Elena Delle Donne first gained national recognition for her basketball skills in high school, scoring more than 2,000 points and three Delaware State Championships in the four years she spent there. As the most sought out women’s basketball recruit at the time since Candace Parker, she received a basketball scholarship to the University of Connecticut. Later on in her career, she played as a member of the USA team in the 2016 Olympics that earned gold. She continued on to play in the Women’s National Basketball Association finals as a member of the Washington Mystics.

She’s also lesbian.

Does the last sentence change anything about her skills as an athlete? It shouldn’t. So why should sports today be non-inclusive of athletes based on the arbitrary metric of sexuality?

An Out of Fields study reported that 80% of Australians have witnessed homophobia in sporting events and that 75% believe openly gay spectators would feel unsafe being present at a sporting event. The same report also stated that 87% of young men and 75% of young women remain closeted while participating in sports.

For too long, athletes have feared coming out as homosexual due to heteronormative ideals that exist within sports culture. They remain closeted for fear of being treated differently by their team, their coach, and their fans. Camaraderie and trust in team-based sports such as football is a fundamental aspect of playing and working together on the field, and a lack of trust between team members is destructive in terms of personal and team growth. Furthermore, homophobic reactions can delegitimize an athlete, which can severely harm his/her career. For example, Billie Jean King, formerly ranked number one in the world in tennis, lost millions of dollars in sponsorship money after coming out. Male athletes specifically are often afraid to come out because of the stereotype of gay men not being masculine. This stereotype has no factual basis but resonates regardless within society, unfairly portraying gay athletes as less valuable.

While not coming out allows athletes to avoid these negative repercussions, they also become further trapped in an identity that was assumed for them.

The Out Of Fields study shows how deeply entrenched heteronormativity is in sports around the world. In Glengarry, Australia, huge rainbow flags that promoted the nearby Pride Cup in Victoria were burnt down and destroyed in mere hours. As a result, the Pride Cup responded by pushing for the inclusion of the LGBTQ community in numerous Victorian sporting organisations including football, gymnastics, cricket, and rugby, as a “pledge of pride,” allowing any members into their clubs regardless of their sexuality or gender identity.
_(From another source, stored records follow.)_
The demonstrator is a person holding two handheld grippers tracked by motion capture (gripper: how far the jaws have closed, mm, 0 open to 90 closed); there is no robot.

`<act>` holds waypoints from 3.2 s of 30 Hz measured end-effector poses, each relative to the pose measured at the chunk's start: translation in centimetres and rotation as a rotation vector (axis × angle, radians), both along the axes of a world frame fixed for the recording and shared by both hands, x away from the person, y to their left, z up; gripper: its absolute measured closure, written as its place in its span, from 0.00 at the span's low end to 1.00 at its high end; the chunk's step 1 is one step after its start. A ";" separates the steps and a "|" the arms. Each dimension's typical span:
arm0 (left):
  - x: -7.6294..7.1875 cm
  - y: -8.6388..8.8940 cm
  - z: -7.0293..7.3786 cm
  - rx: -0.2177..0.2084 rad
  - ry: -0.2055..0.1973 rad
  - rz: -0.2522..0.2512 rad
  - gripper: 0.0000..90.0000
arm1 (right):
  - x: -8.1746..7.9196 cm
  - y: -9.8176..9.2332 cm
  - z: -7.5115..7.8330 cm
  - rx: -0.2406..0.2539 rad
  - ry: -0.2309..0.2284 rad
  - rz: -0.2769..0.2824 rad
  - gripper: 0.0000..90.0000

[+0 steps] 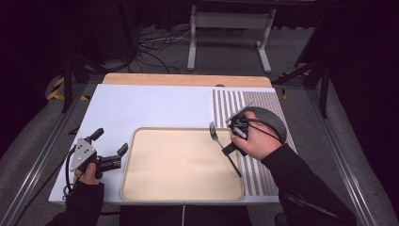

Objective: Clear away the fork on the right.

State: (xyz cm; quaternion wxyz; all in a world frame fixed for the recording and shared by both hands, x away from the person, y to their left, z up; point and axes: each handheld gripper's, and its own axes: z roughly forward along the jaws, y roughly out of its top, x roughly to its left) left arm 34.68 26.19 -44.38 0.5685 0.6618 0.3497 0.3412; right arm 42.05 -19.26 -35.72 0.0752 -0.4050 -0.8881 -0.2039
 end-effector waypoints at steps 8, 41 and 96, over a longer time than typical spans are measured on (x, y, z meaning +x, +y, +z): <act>0.0 0.0 0.0 -0.001 0.000 0.000 0.00 | 0.3 1.0 -1.1 -0.034 0.036 -0.025 0.94; 0.0 0.1 0.0 -0.002 0.001 -0.004 0.00 | 0.9 2.8 -5.3 -0.133 0.178 -0.150 0.94; 0.0 0.1 0.0 -0.002 -0.002 0.000 0.00 | 1.7 4.6 -3.2 0.216 -0.474 0.322 0.32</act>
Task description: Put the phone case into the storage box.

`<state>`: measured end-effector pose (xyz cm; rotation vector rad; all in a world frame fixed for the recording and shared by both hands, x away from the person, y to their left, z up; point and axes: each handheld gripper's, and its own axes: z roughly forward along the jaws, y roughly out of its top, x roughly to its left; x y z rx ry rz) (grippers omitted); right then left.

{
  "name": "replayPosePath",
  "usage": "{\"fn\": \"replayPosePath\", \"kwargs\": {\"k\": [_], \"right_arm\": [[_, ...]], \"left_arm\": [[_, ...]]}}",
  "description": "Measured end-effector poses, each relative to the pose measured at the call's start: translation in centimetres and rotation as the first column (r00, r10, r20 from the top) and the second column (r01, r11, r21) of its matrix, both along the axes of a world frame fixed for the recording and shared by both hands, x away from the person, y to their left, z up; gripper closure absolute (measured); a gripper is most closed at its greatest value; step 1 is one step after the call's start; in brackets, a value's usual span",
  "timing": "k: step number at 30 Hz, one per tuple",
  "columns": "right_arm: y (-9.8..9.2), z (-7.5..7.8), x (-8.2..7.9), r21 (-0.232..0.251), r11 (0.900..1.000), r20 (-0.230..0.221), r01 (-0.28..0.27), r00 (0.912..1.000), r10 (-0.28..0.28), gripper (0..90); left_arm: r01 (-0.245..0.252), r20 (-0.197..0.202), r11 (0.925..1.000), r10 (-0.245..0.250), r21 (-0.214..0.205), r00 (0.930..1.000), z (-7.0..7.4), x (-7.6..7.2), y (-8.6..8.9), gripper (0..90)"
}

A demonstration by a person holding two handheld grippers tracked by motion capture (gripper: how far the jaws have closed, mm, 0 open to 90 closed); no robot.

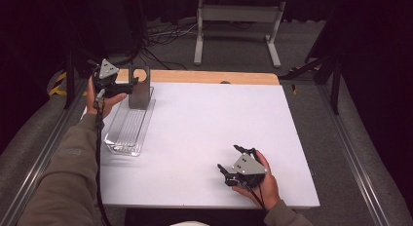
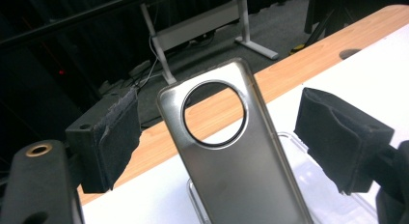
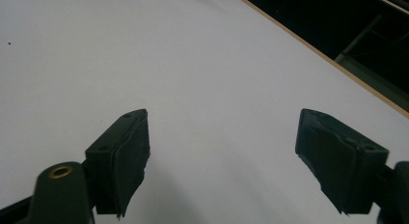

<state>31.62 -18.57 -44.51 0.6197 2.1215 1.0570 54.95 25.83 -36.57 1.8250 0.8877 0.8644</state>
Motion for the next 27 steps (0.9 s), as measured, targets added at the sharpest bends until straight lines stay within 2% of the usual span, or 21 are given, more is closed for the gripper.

While inclusivity of LGBTQ athletes has slowly been improving, there exists an overwhelming group of athletes afraid to come out. The growing amount of LGBTQ athletic role models helps empower other athletes, letting them know they are not alone, but there is still much work to be done. It’s time for the international sports community to take proper steps to address that not being straight does not define who you are as an athlete.